As you can see, in terms of dollars spent on alcohol, San Francisco is America’s drunkest city. There may be several reasons for that, including the proximity to California’s Wine Country (and pricey bottles therein); or it could be the astoundingly high cost of living in the Bay Area in general.

Another American city with an exorbitant cost of living, however – New York City – spends almost half as much on its booze. This despite The Big Apple’s ample opportunities for tying one off.

Meanwhile, it should come as no surprise that St. Louis made the list – after all, it’s the spiritual home of America’s favorite beer brand. However, another brewing city, Milwaukee, didn’t make the list at all. Neither did New Orleans, which is one of the few cities where it’s legal to walk down the street with an open container.

Some of America’s Southern cities, like Tampa, Atlanta, and Dallas, also came in as surprisingly sober. It could be due to conservative drinking habits, or it could be due to fondness for, and availability of, cheaper booze.
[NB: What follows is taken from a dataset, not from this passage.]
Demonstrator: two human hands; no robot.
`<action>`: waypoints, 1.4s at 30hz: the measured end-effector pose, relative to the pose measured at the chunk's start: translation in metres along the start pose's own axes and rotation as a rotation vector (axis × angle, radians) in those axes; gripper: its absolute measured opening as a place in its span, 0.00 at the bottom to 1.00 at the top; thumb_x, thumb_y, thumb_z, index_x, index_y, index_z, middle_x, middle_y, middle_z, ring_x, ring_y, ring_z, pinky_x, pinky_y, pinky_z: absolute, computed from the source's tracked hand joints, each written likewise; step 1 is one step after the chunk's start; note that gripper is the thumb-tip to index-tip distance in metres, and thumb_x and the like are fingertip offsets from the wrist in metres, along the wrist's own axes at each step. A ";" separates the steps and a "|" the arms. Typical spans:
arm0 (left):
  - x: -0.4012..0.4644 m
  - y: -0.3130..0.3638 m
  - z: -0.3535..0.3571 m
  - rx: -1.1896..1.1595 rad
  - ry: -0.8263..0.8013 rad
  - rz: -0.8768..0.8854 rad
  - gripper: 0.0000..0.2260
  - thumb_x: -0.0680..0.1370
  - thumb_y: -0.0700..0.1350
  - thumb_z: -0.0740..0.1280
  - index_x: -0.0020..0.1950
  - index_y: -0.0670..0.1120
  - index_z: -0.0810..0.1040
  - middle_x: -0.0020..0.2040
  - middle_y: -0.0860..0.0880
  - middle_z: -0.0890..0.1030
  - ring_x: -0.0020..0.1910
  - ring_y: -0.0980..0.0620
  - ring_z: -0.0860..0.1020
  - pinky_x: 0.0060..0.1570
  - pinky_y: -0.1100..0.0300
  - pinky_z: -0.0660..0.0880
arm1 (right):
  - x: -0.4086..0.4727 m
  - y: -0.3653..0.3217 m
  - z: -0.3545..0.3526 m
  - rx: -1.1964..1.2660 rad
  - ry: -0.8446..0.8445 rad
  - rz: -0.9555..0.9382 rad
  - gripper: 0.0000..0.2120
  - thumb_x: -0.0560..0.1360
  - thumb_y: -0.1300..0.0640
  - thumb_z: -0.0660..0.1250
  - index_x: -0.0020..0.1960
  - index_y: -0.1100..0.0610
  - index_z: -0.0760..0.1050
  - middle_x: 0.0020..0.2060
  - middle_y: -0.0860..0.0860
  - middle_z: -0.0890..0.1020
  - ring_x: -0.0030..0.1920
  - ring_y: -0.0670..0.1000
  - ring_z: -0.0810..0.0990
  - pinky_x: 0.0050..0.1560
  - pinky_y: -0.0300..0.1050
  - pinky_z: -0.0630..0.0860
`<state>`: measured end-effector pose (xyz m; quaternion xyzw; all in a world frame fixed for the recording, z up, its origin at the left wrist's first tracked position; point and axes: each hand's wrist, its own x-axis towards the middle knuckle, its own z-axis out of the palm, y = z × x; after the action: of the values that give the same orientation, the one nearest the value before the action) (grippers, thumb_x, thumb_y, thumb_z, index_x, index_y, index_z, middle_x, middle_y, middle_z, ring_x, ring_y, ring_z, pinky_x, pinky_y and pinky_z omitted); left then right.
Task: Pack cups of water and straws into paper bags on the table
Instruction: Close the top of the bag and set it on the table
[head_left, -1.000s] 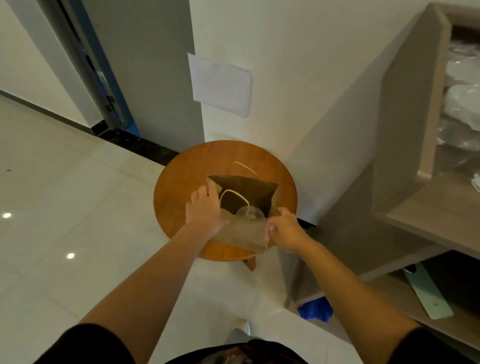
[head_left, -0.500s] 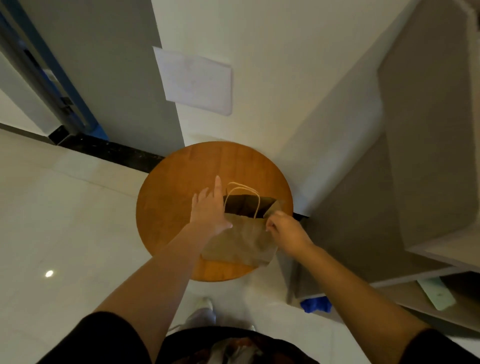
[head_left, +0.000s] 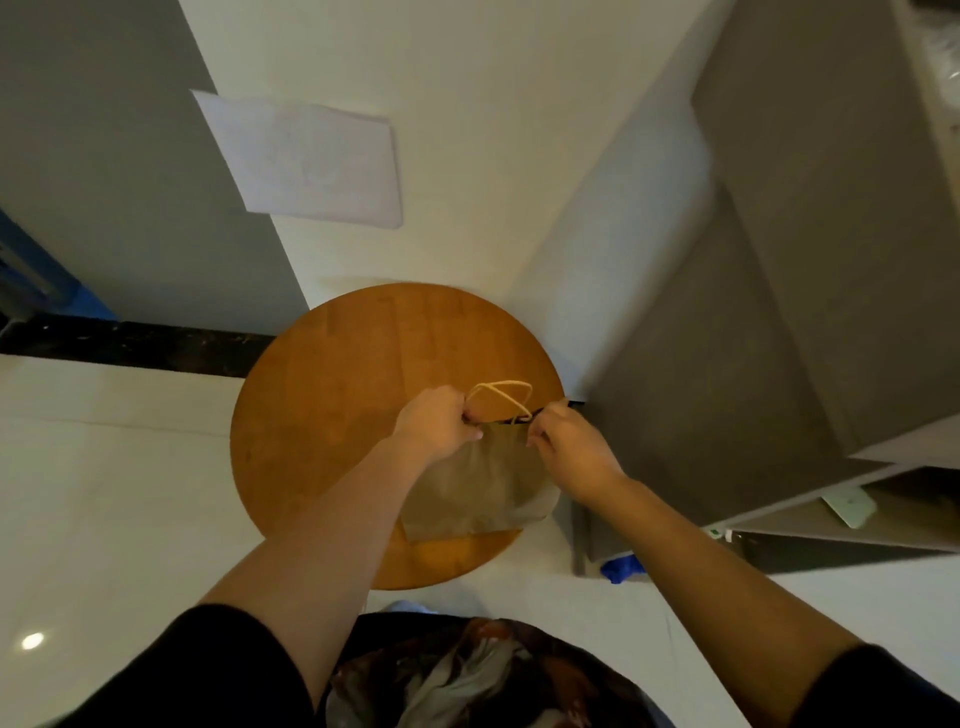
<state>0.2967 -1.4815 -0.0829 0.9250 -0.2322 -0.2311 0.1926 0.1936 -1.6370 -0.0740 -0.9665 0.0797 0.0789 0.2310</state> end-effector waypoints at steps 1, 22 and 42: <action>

The numbers also reveal regional trends. The Northeast and Midwest, in general, tend to spend freely on liquor, while the South tends to close up its wallets.

Of course, the research doesn’t reveal exactly why those cities, and areas, spend such vastly different amounts of money on booze. Cultural and economic factors may come into play, of course, but there are also regional price variants.

One thing is clear, however: over the past generation or so, we’ve increased the amount of money we spend on beer, wine, and liquor. The adult beverage industry is sure to be pleased.